Here is more data that can shed more light on the potential impact of the contending ideologies is the total airtime taken up by discussants:

  • Jim Dwyer (reporter): 6 min, 02 sec

  • Paul J. Browne (police): 5 min, 50 sec

  • Eileen Clancy (video analyst): 4 min, 08 sec

  • Norman Siegel (attorney): 3 min, 58 sec

So, the police got more airtime than both progressives! Not bad for a day's propaganda work. The police managed second place in a group of four contenders (not counting the host of the program, of course), and, let us not forget, the police also got twice as many turns as the next best contender, and more than four times as many turns as the person worst off (reporter Jim Dwyer, who had the most airtime as compensation).

But, the most obvious thing that can very easily be overlooked (since it is so obvious) is that the total airtime taken by each participant in this extended discussion makes clear that, in fact, no discussion took place! Much less an 'extended' one!

Can you seriously and coherently explain a complex social issue -- your basic position on Critical Mass as a social movement, and on the police surveillance of private citizens in an increasingly oppressive legal system shaping the parameters of how people may behave in civil society -- in merely four or five minutes? Of course not! (And a clear statement of your basic position would only be the starting point of any real debate.) Far less, can you develop any ideas in that much time? How about in six minutes, the upper limit here? Hardly! Especially given that you are constantly interrupted at every turn.

In this 'extended discussion,' most (if not all) points posed by the progressives were interrupted and refused the opportunity to develop, mainly not by other discussants but by the formatting of the program. At one point the discussion was even interrupted by a very unnecessary interjection of yet another segment (3 min, 10 sec) from the documentary Still We Ride.

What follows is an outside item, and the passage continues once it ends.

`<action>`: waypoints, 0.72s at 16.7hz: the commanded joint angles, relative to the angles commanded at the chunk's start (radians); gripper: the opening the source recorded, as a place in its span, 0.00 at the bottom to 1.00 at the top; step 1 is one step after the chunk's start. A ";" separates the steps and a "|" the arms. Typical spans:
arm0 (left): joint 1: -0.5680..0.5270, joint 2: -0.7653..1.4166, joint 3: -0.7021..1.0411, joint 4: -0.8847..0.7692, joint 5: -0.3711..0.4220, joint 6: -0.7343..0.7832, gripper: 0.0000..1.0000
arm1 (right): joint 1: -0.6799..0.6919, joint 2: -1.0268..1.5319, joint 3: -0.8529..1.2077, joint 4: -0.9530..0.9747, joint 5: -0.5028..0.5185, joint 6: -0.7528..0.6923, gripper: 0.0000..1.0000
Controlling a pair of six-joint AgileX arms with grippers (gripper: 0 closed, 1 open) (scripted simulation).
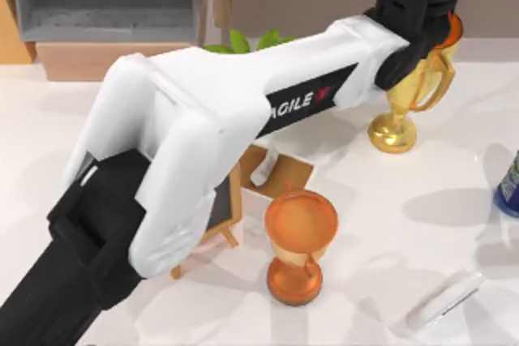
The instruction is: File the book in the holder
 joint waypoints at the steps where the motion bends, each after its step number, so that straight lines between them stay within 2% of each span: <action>1: 0.000 0.000 0.000 0.000 0.000 0.000 0.77 | 0.000 0.000 0.000 0.000 0.000 0.000 1.00; 11: 0.000 0.000 0.000 0.000 0.000 0.000 0.02 | 0.000 0.000 0.000 0.000 0.000 0.000 1.00; 12: 0.000 0.000 0.000 0.000 0.000 0.000 0.00 | 0.000 0.000 0.000 0.000 0.000 0.000 1.00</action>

It is worth mentioning that in a segment taking up a total of 30 minutes, we had at least 5 min, 15 sec. worth of significant 'interruptions' (breaks and airing of documentary), without counting the time taken up by the host, by either recapping, redirecting, clarifying, or posing questions. Far more significantly, two participants, Norman Siegel, the former head of NY-CLU whose wealth of expertise and knowledge could have been far, far better used in this program, and Eileen Clancy, the video analyst whose work had produced the original material that provided the basis for the NYTimes reporter's piece on this topic, both received less airtime than the interruptions!

The Leak

Take the qualitative implications of this kind of airtime regimentation. When you set two or three progressives up against one pro-establishment person, and set up a very mechanistic system of debate (in point-counterpoint fashion), all you get is a tennis match of statements, counterstatements, counter-counterstatements, and so on. Which is a basic high school-type debate; it lacks any depth, and can (and usually does) easily become a shouting match.

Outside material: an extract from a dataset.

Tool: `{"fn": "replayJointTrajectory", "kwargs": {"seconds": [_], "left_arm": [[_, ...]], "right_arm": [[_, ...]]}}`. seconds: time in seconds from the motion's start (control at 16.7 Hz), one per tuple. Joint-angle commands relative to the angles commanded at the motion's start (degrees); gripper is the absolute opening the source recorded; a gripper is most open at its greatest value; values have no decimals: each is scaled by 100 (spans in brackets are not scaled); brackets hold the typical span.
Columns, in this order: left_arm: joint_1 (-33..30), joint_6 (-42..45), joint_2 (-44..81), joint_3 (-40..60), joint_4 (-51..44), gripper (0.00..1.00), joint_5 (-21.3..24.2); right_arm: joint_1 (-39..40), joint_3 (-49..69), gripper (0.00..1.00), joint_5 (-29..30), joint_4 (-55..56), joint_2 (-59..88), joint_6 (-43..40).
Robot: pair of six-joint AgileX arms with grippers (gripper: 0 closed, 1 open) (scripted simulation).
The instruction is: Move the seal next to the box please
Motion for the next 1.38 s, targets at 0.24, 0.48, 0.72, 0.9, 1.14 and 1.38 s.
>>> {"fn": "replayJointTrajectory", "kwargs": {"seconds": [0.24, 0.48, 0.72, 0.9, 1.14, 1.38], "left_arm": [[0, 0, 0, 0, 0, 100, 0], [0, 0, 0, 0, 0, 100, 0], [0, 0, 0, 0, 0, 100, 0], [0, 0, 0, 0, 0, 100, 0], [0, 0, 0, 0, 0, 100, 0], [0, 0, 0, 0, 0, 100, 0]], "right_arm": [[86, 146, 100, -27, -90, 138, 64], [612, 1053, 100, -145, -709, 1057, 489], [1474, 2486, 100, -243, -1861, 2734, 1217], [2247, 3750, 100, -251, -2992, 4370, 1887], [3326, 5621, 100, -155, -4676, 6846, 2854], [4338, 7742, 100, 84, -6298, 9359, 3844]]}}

But there is more to it than that. Amy Goodman may present it as if she had invited the police PR-man (or any other Rightist agent sent to bag Leftist airtime) in order to subject the official to some tough questioning, and, to be fair, she did try at times. But, such agents are no pushovers; this particular one was a real smooth one. First, he successfully tied up a good chunk of the airtime with a semantic side issue, namely the difference between 'undercover' and 'plain clothes' officers assigned to mass demonstrations/gatherings: a totally wasteful sub-topic, whose value in eating up time must be appreciated by police PR men.

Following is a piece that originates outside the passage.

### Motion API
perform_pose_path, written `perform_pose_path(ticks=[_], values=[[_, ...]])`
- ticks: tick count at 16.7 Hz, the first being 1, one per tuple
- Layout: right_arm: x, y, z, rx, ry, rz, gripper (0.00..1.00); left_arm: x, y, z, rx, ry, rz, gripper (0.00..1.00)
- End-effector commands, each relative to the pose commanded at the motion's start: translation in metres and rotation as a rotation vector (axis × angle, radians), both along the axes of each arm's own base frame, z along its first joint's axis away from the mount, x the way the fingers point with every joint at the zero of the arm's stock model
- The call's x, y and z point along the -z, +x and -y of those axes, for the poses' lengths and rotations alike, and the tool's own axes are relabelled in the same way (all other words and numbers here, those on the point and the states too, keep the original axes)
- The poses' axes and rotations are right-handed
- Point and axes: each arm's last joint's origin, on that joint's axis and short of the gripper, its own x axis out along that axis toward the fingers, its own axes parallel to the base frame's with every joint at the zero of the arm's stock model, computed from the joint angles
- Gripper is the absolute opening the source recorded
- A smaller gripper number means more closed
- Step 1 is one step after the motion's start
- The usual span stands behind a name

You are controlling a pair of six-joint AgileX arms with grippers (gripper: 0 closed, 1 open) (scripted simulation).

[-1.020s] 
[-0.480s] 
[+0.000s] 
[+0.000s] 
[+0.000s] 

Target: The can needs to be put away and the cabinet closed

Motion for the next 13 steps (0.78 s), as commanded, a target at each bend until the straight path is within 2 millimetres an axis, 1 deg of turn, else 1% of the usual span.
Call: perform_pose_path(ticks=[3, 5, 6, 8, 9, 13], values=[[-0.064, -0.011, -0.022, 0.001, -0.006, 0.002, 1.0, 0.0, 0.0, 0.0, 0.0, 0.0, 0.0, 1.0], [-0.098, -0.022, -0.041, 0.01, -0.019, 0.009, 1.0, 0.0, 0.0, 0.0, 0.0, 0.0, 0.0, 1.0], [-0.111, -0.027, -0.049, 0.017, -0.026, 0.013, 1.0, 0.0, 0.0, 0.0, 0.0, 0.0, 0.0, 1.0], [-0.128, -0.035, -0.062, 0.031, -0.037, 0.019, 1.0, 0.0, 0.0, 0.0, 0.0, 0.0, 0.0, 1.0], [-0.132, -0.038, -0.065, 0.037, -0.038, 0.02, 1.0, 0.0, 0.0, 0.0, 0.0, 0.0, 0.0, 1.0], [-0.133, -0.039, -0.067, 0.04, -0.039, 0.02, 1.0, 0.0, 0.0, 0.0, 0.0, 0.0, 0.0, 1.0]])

Further, at every turn, Mr. Browne punctured the rhetorical force and the case presented by the progressives, and even put them on the defensive by dictating the terms of the debate as being about 'security'; and having nothing to do with practicing one's First Amendment-protected rights, and definitely having nothing to do with the fact that roads are public goods, and everybody has equal rights of access to them, and police have zero rights to dictate whose use of the public goods must take primacy over others.'

So setting 'security' as the criteria for the debate, he implied further (without being challenged effectively) that all forms of dissent have immediate security dimensions. Letting that latter stand unchallenged was bad enough. Mr. Browne pushed another propaganda point unchallenged, by presenting his own institution as a benign one looking out for everybody's safety and protecting the general well being of the society. In his final turn, as a response to a significant new topic/question posed by Amy Goodman (in the closing minutes, please note) about the new ties that have developed between the CIA and the New York City Police Department (whose new head, Commissioner Cohen, is a former CIA bigwig), Mr. Browne was even allowed to close with the astonishing (and of course unchallenged) statement that he thought the newly emboldened relationship between the NYPD and the CIA was 'fantastic.'

The House of Goodman, for more than a few moments, felt chilly, too filled with officials.

Of course, the progressive activist participants battled bravely nevertheless and, in spite of the programming format, did manage to get some major points in. They brought to attention the alarmingly larger areas of civil life that have fallen prey to the security state. And they did question the legitimacy of being surveilled in their private engagements by the same undercover police who infiltrate their monthly gatherings. Both themes, however, could have been further developed and a true interrogation of police conduct could have taken place, but the format preempted all that.

Without the police PR-man in the program, there could have developed a continuity of verbal thought in a meaningful dialogue. What the average listener of Democracy Now needs most, I would wager, is not some totally directed and micro-managed conversation that has no impact, but a real dialogue in which new ideas for better thought-out actions can be disseminated as widely as possible.

If a clash of opposing ideas is an absolute (and rightful) necessity, then why not have a real, free flowing debate between a Leftist and an extreme Leftist? There are precious few places still standing, where American journalism can save its soul (meaning, seek the truth), so it becomes absolutely imperative to establish as a tenet that government officials do not represent truth, but are agents for maintaining the current system. The journalistic Left should not have any problem reflecting that tenet in the content of its professional activities.

Robert Fisk best put it, "When covering the Sabra and Shatila massacres, I did not give equal time to the murderers who carried out the massacres."

Is it not enough that the same activists who appeared on this program have to face the intrusive agents of the state in the streets as they try to access a public good, in the courts through which they are dragged as a punishment for attempting to access a public good, and in the major corporate media that has monopolized almost all public airspace and print publications? Why do they now have to face the police even when appearing on Leftist programs?

The large picture, as refracted through this analysis of what is happening to Democracy Now, is to show how that the system's propaganda machine is seeping steadily and increasingly into our institutional voices, and that we must pay attention to this infiltration. We have already arrived at a position in which the system dictates to a severe degree the modes of possible dissent on the streets: with permits, at the mercy of a USAPATRIOT Act-dictated legal system, away from relevant locations of political events, in cages. Are we going to allow the system to control even the parameters of how we conduct our debates and discussions even in our own homes?

Let us hope that this particular leak in the ship will be fixed. We must create and expand a sense of rightful audacity, such as Cindy Sheehan's, and be truly free from fears of how we may be portrayed by right-wing propagandists, and concentrate more on the tasks at hand, and on how we carry them out. We need to fight injustice on various fronts, but we cannot forget that a fundamentally essential point of engagement is the rhetorical one, and we must not neglect to critique and negate practically the rhetorical forms with which this system is oppressing us.